Given data: Begin
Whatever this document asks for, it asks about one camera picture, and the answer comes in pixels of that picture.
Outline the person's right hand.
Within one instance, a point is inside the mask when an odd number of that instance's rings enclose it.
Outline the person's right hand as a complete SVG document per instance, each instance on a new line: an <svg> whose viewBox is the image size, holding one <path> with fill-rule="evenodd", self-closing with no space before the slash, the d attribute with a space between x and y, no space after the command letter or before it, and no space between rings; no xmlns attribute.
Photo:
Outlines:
Given data: End
Given data: Begin
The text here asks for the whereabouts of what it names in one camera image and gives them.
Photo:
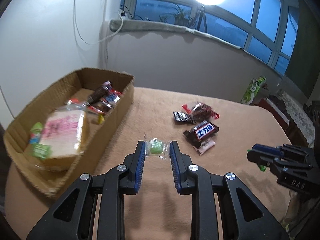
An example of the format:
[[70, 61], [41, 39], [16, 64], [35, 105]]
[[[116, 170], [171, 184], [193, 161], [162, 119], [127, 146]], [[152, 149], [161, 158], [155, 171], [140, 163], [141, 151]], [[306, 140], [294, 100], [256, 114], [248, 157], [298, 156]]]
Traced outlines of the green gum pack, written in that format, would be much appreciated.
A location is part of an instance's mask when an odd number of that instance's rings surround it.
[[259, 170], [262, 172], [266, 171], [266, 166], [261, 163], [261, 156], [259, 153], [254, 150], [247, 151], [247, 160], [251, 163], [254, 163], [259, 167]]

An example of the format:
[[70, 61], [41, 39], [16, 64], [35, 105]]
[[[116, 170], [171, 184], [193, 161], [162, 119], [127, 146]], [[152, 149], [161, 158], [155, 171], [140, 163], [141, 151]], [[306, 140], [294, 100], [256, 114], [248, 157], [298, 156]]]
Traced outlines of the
Given data: End
[Assignment]
Go through the entries and filter for lines holding the word "image"; copy each match.

[Exercise answer]
Outline the person's right hand as a complete SVG document per instance, each instance on a new line: an <svg> whose viewBox is the image size, holding one <path> with fill-rule="evenodd", self-closing with no space before the slash, the d attribute with a space between x and y, no space after the command letter or before it, and no space between rings; no xmlns attribute.
The text here asks for the whereabouts of what it names in one camera image and gives them.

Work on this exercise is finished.